**Items from a dataset**.
════════

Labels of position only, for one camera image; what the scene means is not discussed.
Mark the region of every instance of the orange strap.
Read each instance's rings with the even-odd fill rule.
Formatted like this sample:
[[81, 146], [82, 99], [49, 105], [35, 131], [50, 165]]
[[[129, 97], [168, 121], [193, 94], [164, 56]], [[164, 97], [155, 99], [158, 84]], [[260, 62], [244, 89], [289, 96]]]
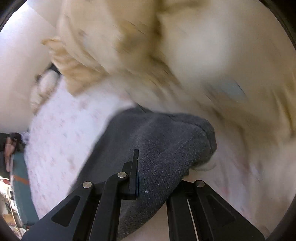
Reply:
[[17, 176], [17, 175], [13, 175], [13, 178], [14, 178], [16, 181], [18, 181], [18, 182], [21, 182], [21, 183], [23, 183], [23, 184], [25, 184], [25, 185], [29, 185], [29, 180], [27, 180], [27, 179], [24, 179], [24, 178], [19, 177], [19, 176]]

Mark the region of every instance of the metal screw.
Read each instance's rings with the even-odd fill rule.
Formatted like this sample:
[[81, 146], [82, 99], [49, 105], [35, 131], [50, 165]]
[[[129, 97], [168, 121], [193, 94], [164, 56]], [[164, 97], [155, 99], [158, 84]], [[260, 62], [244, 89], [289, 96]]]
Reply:
[[119, 178], [125, 178], [126, 177], [126, 173], [125, 172], [119, 172], [118, 174], [117, 174], [117, 176], [119, 177]]
[[85, 182], [82, 184], [84, 188], [90, 188], [92, 186], [91, 182]]
[[201, 181], [201, 180], [198, 180], [195, 184], [199, 188], [203, 188], [205, 186], [205, 183], [203, 181]]

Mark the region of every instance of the white bedsheet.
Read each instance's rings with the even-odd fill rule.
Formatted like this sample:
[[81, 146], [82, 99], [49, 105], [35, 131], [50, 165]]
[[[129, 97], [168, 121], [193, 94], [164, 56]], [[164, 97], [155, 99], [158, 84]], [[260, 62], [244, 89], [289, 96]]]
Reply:
[[[66, 197], [108, 120], [117, 111], [134, 106], [128, 95], [115, 92], [108, 82], [74, 98], [61, 80], [57, 91], [33, 119], [25, 160], [32, 200], [40, 218]], [[295, 195], [295, 141], [259, 169], [248, 162], [250, 153], [240, 130], [209, 118], [218, 149], [208, 164], [198, 171], [190, 170], [184, 179], [206, 181], [267, 236]], [[167, 225], [163, 207], [126, 240], [168, 240]]]
[[41, 218], [62, 201], [108, 120], [132, 107], [128, 96], [115, 95], [107, 84], [74, 98], [65, 81], [31, 123], [25, 160], [32, 200]]

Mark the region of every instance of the beige blanket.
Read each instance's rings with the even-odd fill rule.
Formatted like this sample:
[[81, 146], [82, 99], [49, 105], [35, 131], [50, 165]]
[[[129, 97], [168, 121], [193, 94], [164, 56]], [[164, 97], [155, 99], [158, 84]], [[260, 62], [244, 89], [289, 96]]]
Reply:
[[[259, 180], [250, 189], [262, 193], [254, 191], [252, 215], [268, 214], [264, 199], [278, 196], [267, 188], [273, 170], [284, 172], [288, 164], [275, 168], [295, 147], [296, 51], [261, 2], [64, 0], [58, 37], [43, 43], [73, 95], [112, 75], [107, 80], [144, 107], [203, 116], [202, 108], [215, 114], [211, 122], [236, 125], [246, 169]], [[270, 231], [295, 187], [276, 188], [288, 202]]]

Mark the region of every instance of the white wall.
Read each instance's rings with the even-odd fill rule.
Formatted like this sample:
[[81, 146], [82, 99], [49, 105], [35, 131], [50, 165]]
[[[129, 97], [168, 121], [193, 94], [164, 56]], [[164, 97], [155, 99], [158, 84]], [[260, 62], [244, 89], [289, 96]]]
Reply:
[[61, 2], [28, 0], [0, 32], [0, 132], [29, 127], [34, 76], [50, 63], [48, 49], [40, 41], [55, 35]]

════════

**TASK PROMPT**. Each line of the data needs to be output exactly, with any image excluded.

**ANSWER**.
Labels of position only, for one camera image; what the scene means is not discussed.
Mark the region of every instance of the orange strap.
Read each instance's rings with the even-odd fill rule.
Formatted like this sample:
[[81, 146], [82, 99], [49, 105], [35, 131], [50, 165]]
[[[129, 97], [168, 121], [193, 94], [164, 56]], [[164, 97], [155, 99], [158, 84]], [[260, 62], [244, 89], [289, 96]]]
Reply:
[[17, 176], [17, 175], [13, 175], [13, 178], [14, 178], [16, 181], [18, 181], [18, 182], [21, 182], [21, 183], [23, 183], [23, 184], [25, 184], [25, 185], [29, 185], [29, 180], [27, 180], [27, 179], [24, 179], [24, 178], [19, 177], [19, 176]]

Mark the region of every instance of the metal screw.
Read each instance's rings with the even-odd fill rule.
Formatted like this sample:
[[81, 146], [82, 99], [49, 105], [35, 131], [50, 165]]
[[[129, 97], [168, 121], [193, 94], [164, 56]], [[164, 97], [155, 99], [158, 84]], [[260, 62], [244, 89], [289, 96]]]
Reply:
[[119, 178], [125, 178], [126, 177], [126, 173], [125, 172], [119, 172], [118, 174], [117, 174], [117, 176], [119, 177]]
[[85, 182], [82, 184], [84, 188], [90, 188], [92, 186], [91, 182]]
[[201, 181], [201, 180], [198, 180], [195, 184], [199, 188], [203, 188], [205, 186], [205, 183], [203, 181]]

Mark the region of every instance of the white bedsheet.
Read each instance's rings with the even-odd fill rule.
Formatted like this sample:
[[81, 146], [82, 99], [49, 105], [35, 131], [50, 165]]
[[[129, 97], [168, 121], [193, 94], [164, 56]], [[164, 97], [155, 99], [158, 84]], [[260, 62], [244, 89], [289, 96]]]
Reply:
[[[66, 197], [108, 120], [117, 111], [134, 106], [128, 95], [115, 92], [108, 82], [74, 98], [61, 80], [57, 91], [33, 119], [25, 160], [32, 200], [40, 218]], [[295, 195], [295, 141], [259, 169], [248, 162], [250, 153], [240, 130], [209, 118], [218, 149], [208, 164], [198, 171], [190, 170], [184, 179], [206, 181], [267, 236]], [[167, 225], [163, 207], [126, 240], [168, 240]]]
[[41, 218], [62, 201], [108, 120], [132, 107], [128, 96], [115, 95], [107, 84], [74, 98], [65, 81], [31, 123], [25, 160], [32, 200]]

Mark the region of every instance of the beige blanket.
Read each instance's rings with the even-odd fill rule.
Formatted like this sample:
[[81, 146], [82, 99], [49, 105], [35, 131], [50, 165]]
[[[129, 97], [168, 121], [193, 94], [164, 56]], [[164, 97], [155, 99], [158, 84]], [[260, 62], [244, 89], [289, 96]]]
Reply:
[[[259, 180], [250, 189], [262, 193], [254, 191], [252, 215], [268, 214], [264, 199], [278, 196], [267, 188], [273, 170], [284, 172], [288, 164], [275, 168], [295, 147], [296, 51], [261, 2], [64, 0], [58, 37], [43, 43], [73, 95], [112, 75], [107, 80], [144, 107], [203, 116], [202, 108], [215, 114], [211, 122], [236, 125], [246, 169]], [[270, 231], [295, 187], [276, 188], [288, 202]]]

Mark the region of every instance of the white wall.
Read each instance's rings with the even-odd fill rule.
Formatted like this sample:
[[81, 146], [82, 99], [49, 105], [35, 131], [50, 165]]
[[[129, 97], [168, 121], [193, 94], [164, 56]], [[164, 97], [155, 99], [158, 84]], [[260, 62], [244, 89], [289, 96]]]
Reply:
[[61, 2], [28, 0], [0, 32], [0, 132], [29, 127], [34, 76], [50, 63], [48, 49], [40, 41], [55, 35]]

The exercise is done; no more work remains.